# [Exercise directions]
Your answer must be the lines of the material below, exactly as written, from its first line through the line with "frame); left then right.", and no pictures.

--- Given material Enclosed Below ---

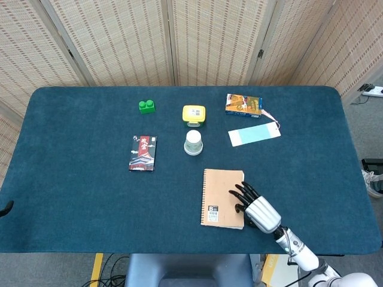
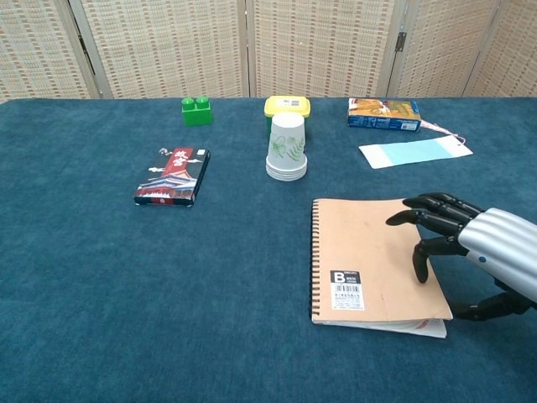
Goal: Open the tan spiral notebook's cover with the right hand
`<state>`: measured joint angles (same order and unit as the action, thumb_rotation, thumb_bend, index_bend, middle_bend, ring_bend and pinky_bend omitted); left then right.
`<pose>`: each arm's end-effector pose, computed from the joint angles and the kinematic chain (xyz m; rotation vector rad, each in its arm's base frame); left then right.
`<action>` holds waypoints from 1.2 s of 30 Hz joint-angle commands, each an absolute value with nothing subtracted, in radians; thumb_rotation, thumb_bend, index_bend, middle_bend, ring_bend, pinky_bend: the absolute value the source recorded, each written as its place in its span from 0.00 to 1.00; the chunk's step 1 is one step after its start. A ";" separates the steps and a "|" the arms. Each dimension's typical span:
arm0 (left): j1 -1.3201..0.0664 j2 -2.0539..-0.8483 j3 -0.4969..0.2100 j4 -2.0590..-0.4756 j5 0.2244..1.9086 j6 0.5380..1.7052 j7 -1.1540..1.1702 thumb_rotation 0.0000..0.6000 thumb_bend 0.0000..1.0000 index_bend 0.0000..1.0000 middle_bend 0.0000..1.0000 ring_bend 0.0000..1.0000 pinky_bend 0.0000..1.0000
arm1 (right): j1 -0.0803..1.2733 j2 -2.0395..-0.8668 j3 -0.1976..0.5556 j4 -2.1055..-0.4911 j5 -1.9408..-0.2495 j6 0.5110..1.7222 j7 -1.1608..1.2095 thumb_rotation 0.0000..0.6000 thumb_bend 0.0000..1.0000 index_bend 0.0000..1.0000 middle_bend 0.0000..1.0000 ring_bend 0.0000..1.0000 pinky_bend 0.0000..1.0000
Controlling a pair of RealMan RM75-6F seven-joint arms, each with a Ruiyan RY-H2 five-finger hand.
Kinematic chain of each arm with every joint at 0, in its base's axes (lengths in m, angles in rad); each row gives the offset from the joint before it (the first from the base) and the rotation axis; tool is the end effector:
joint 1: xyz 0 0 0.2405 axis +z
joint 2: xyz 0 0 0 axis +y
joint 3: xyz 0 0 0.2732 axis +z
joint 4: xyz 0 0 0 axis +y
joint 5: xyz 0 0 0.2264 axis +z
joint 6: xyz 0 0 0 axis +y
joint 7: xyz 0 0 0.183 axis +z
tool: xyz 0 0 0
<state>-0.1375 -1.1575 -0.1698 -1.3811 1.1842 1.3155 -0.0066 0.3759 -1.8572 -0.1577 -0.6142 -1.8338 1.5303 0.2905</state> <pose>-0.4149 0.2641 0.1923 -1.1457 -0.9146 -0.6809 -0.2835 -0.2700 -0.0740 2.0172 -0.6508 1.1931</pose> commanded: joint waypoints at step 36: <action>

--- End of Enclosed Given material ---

# [Answer for the task]
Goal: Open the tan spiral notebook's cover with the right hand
`<state>`: measured joint angles (same order and unit as the action, thumb_rotation, thumb_bend, index_bend, middle_bend, ring_bend and pinky_bend omitted); left then right.
`<pose>`: each arm's end-effector pose, computed from the joint angles and the kinematic chain (xyz m; rotation vector rad, each in its arm's base frame); left then right.

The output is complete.